My Home For the Next Two Years
So I’ve spent the last week in my permanent site on “site visit.” There’s a lot to say about my site and I don’t know where to start.
As I mentioned before, it’s in the mountains. In late April, the temperature was just a bit chilly, but comfortable. The people in my village tell me that summer will get a little hot, but nothing unbearable.
Winters, on the other hand, are a different story. It gets cold and very snowy. I’m going to have to get a wood stove for my house to keep it warm. I also might need snowshoes to get around because the snow is quite deep. The winters are going to be a little challenging.
There really isn’t any commerce in my village, so I have to go 28km away to a place called Tounfite. There are transit buses that ran a couple times back and forth. Tounfite is relatively big. There are internet cafes, teleboutiques, a weekly market, a hammam (public bath) and two Peace Corps environment volunteers. I’m guessing that I’ll be going in once or twice a week.
My site is very beautiful. There are two duoars (little communities) and they are both situated in a valley between large mountains. There is a river running through the valley and the surrounding plains are used for agriculture – mostly wheat and and some apple trees. People have some farm animals: mostly cows, donkeys, and chickens.

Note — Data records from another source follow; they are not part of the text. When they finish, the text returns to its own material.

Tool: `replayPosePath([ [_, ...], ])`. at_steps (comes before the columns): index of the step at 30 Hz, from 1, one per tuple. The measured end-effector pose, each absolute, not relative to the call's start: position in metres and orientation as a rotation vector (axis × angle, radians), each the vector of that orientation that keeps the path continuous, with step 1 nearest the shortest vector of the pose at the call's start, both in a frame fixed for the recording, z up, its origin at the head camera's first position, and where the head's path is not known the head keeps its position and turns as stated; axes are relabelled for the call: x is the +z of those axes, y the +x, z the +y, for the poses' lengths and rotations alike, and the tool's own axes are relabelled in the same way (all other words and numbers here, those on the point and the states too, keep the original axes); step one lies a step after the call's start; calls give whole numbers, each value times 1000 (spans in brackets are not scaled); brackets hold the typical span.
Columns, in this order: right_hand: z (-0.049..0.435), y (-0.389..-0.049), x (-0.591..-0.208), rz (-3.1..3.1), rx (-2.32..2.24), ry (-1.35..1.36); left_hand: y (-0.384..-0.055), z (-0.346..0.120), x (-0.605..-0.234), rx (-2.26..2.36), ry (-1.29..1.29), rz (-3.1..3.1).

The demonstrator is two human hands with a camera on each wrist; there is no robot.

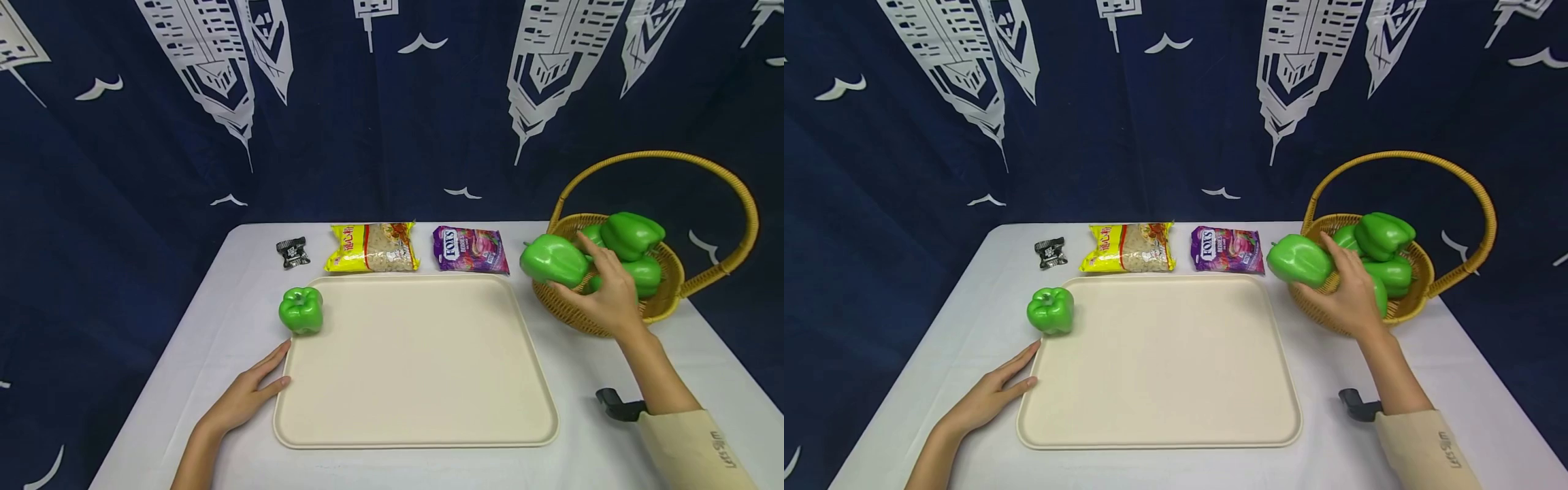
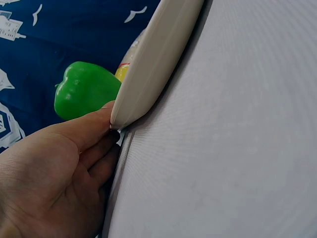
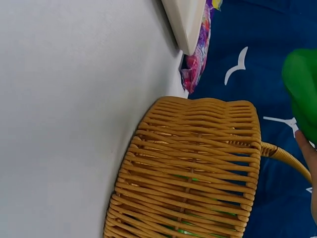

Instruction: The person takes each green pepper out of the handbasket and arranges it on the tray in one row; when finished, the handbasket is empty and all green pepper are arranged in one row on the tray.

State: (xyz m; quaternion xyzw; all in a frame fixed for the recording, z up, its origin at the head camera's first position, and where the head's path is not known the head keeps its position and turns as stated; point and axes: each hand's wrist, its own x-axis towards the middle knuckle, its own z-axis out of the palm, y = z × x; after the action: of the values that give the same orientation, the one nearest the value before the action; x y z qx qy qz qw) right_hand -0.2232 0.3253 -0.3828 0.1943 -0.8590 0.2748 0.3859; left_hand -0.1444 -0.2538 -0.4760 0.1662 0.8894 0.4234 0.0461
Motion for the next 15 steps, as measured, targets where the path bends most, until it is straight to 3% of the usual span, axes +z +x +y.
replayPosePath([
  [15, 316, -219, -387, -2289, 778, 405, -145, -252, -476, 1307, 503, 2697],
])
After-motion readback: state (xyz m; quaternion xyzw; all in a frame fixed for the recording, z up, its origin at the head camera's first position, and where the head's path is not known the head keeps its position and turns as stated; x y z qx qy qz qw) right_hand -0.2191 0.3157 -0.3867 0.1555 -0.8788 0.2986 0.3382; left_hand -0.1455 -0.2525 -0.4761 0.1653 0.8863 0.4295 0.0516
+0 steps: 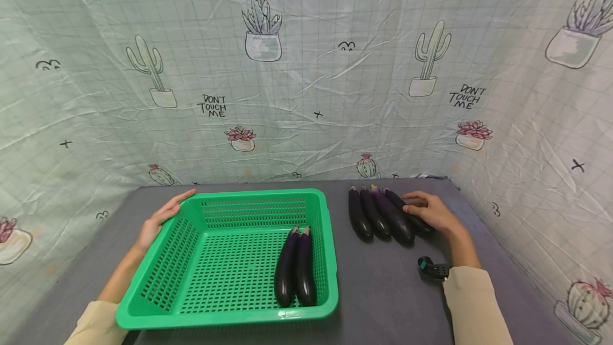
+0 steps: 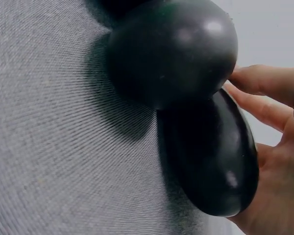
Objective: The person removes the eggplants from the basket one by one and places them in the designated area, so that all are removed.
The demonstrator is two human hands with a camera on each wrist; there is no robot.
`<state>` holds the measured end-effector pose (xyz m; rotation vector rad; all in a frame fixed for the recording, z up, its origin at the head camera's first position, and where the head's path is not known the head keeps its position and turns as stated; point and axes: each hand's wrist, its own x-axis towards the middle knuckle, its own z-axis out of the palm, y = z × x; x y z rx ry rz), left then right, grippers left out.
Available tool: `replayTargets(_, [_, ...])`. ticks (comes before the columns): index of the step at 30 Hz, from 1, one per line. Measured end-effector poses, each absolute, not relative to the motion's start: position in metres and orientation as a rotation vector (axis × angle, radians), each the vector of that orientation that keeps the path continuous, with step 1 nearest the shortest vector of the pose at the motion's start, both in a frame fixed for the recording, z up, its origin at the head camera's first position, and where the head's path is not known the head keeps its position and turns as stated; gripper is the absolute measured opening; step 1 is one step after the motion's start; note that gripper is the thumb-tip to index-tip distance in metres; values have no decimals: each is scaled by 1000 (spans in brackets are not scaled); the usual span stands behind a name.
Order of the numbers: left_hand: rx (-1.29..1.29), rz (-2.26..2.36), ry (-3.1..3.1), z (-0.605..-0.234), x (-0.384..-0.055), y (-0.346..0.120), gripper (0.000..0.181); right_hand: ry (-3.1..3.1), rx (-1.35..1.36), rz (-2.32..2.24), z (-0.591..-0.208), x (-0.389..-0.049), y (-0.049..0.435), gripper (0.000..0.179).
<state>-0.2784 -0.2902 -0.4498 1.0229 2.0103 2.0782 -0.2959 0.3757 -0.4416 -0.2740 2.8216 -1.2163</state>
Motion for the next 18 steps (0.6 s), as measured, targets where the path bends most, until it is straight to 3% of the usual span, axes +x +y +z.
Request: replayTargets(18, [1002,2033,2140,-448,-277,-290,51,2903,-350,-1298,-395,-281,353,51])
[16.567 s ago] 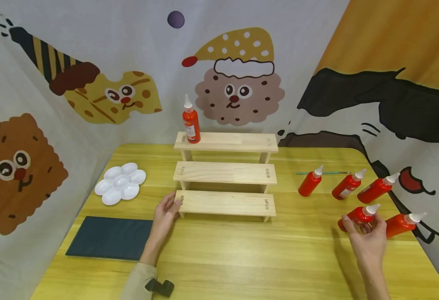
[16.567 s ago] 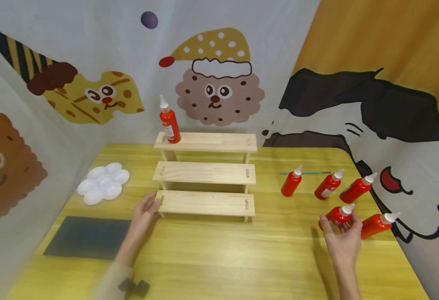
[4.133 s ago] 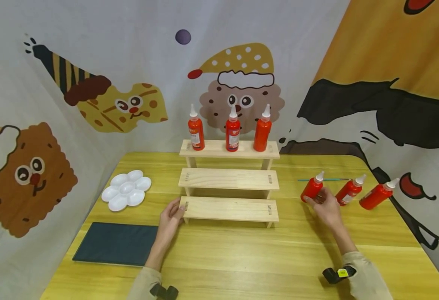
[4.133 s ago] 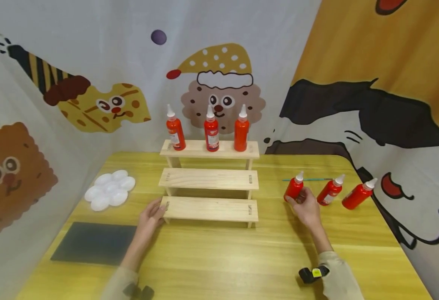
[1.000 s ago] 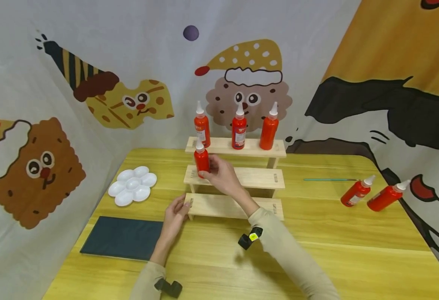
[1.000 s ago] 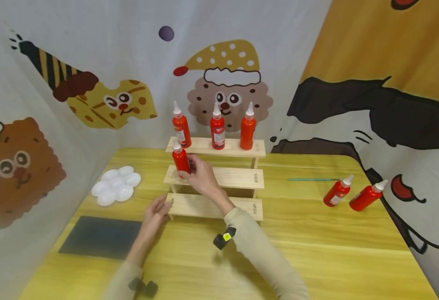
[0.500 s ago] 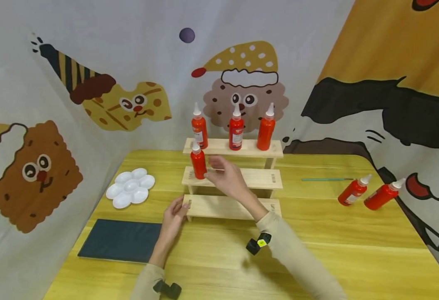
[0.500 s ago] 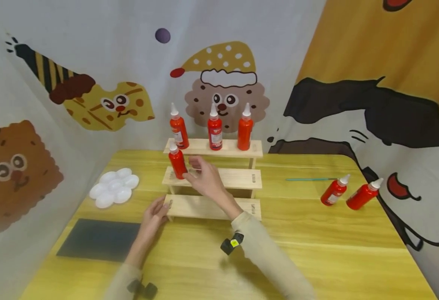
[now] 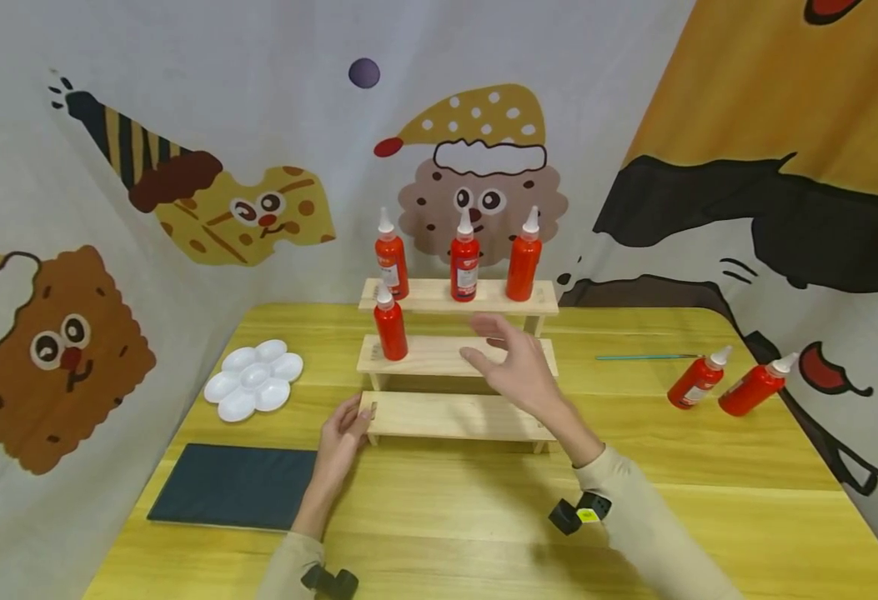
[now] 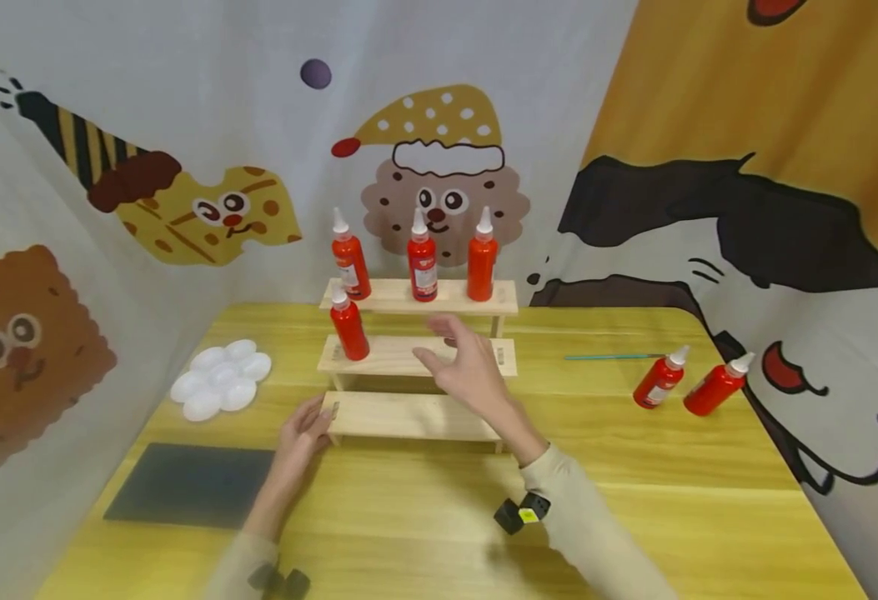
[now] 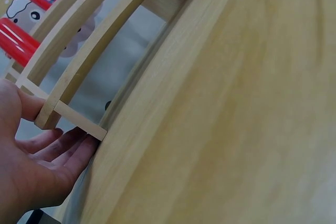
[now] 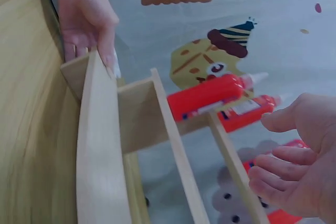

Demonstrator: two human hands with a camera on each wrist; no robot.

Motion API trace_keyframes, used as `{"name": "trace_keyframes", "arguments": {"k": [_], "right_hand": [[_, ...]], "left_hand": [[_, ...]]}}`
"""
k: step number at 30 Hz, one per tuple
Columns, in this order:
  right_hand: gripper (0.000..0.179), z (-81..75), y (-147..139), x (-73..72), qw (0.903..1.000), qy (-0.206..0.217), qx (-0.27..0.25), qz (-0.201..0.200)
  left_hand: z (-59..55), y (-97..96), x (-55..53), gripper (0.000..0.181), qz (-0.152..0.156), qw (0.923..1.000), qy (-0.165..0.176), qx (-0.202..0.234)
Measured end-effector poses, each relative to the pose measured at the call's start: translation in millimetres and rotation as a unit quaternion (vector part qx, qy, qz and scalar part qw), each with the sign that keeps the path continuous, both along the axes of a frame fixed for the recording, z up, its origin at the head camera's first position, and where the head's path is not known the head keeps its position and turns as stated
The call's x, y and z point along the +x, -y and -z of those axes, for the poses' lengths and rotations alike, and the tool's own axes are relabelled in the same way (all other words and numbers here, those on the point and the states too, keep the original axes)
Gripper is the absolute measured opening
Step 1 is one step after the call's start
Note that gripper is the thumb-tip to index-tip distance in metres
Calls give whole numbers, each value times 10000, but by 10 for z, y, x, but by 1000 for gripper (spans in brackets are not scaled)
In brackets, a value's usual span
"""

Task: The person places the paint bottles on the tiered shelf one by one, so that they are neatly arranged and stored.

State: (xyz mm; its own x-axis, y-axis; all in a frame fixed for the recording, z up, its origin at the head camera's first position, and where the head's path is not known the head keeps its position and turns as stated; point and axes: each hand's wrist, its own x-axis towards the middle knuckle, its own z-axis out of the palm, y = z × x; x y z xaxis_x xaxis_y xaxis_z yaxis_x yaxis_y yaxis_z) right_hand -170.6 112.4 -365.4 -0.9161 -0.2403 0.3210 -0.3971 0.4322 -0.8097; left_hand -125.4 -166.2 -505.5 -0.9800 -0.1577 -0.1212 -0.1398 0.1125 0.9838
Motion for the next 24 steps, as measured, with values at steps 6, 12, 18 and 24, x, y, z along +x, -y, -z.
{"name": "trace_keyframes", "arguments": {"k": [6, 12, 18, 24], "right_hand": [[44, -92, -304, 106, 9992, -62, 17, 387], [43, -117, -630, 191, 9959, -317, 20, 848], [48, -134, -981, 276, 9848, -591, 61, 1632], [58, -149, -1343, 326, 9683, -428, 215, 2453]], "left_hand": [[-7, -2, 3, 53, -4, 10000, 4, -42], [-17, -7, 14, 51, -7, 10000, 0, 33], [-18, -10, 7, 51, -1, 10000, -10, 52], [-9, -11, 3, 51, -2, 10000, -24, 6]]}}
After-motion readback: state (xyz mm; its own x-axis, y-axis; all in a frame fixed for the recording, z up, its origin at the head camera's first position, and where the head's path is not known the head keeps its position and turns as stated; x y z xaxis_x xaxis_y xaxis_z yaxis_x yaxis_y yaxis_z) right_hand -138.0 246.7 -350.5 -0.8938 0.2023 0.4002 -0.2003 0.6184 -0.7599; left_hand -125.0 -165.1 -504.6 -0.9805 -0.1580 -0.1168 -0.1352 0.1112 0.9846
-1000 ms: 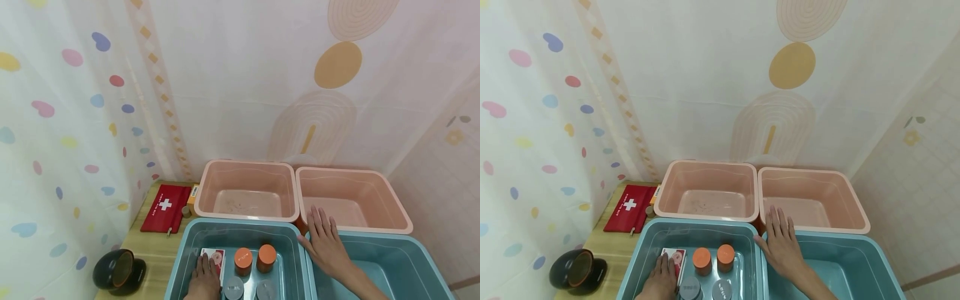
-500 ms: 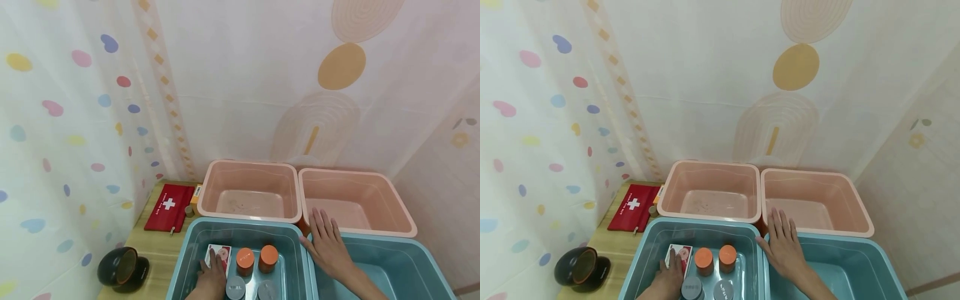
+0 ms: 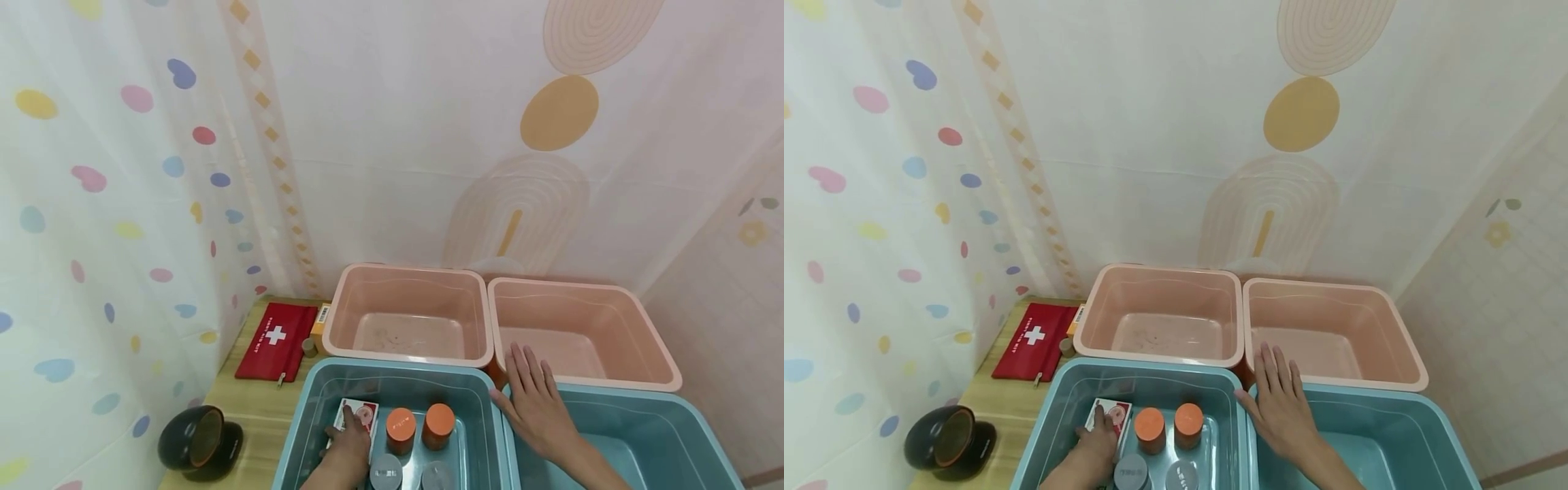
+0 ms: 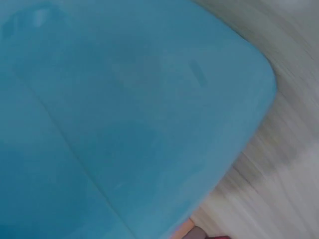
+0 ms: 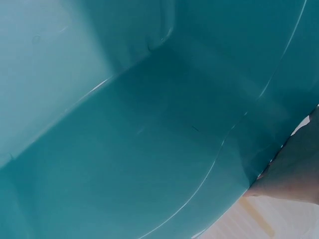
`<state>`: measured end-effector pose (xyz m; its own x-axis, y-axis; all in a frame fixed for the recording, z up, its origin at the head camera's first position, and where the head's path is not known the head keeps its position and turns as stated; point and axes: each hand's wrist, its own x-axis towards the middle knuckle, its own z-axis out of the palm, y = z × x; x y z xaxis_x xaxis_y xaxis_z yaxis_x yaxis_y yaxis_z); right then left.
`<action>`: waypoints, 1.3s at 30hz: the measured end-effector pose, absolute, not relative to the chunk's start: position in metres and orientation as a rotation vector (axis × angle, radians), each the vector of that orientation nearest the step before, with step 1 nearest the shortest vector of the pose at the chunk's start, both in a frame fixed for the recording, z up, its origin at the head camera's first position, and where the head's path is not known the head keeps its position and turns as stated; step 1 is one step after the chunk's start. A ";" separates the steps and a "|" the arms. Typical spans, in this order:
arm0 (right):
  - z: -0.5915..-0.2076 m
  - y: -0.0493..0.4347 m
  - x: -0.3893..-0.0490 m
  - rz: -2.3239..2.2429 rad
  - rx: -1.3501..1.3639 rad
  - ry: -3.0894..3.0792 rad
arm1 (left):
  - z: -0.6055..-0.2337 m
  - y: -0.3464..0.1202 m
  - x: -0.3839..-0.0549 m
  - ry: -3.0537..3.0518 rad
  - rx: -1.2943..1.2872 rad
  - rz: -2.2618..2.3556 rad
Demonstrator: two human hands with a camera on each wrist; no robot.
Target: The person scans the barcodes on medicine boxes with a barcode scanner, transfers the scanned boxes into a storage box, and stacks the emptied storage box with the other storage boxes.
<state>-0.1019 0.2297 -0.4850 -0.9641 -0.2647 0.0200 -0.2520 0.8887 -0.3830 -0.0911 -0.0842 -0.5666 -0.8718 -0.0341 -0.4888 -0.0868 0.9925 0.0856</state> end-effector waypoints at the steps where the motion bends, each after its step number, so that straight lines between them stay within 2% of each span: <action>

My host family is just a husband and wife. My host dad is 72 and my host mom is 38 – it’s my dad’s second wife. They don’t have any children together, but my dad has children from his first marriage, although I don’t know where they are. They work in the fields and we have a cow and some chickens, but they also get money from family in France.
As a health worker, there’s a lot of work to do in my village. As I found out first hand, the water isn’t especially sanitary and causes illness. I think that I’ll be treating all of my water with chlorine for the time being. There’s also a lack of bit l-ma’s (bathrooms), so people often use the outdoors. The nurses in the sbitar (public health clinic) told me that hand washing is non-existent. They also said that there are a lot of fungal/skin problems. So I think there’s a lot to do.
My community was very welcoming to me. People were inviting me over for tea and food the whole week. (By the way, the tea in Morocco is very sugary; it’ll be a miracle if I’m not diabetic by the end of my service). A number of people told me to come to them if I had any problems, which was nice. They’re all shocked when I tell them I will live in their village for two years. Also, everyone is very impressed that I’m learning Tamazight as opposed to Arabic. Generally, people all over Morocco who speak a Berber language are thrilled when you speak to them in Berber – their faces light up and they smile.
I took some pictures that Ill post when I get the chance.
But we’re back in Ouarzazate now. We go back to our CBT sites for a week on Wednesday (the big family with the cute baby). Hope all is well.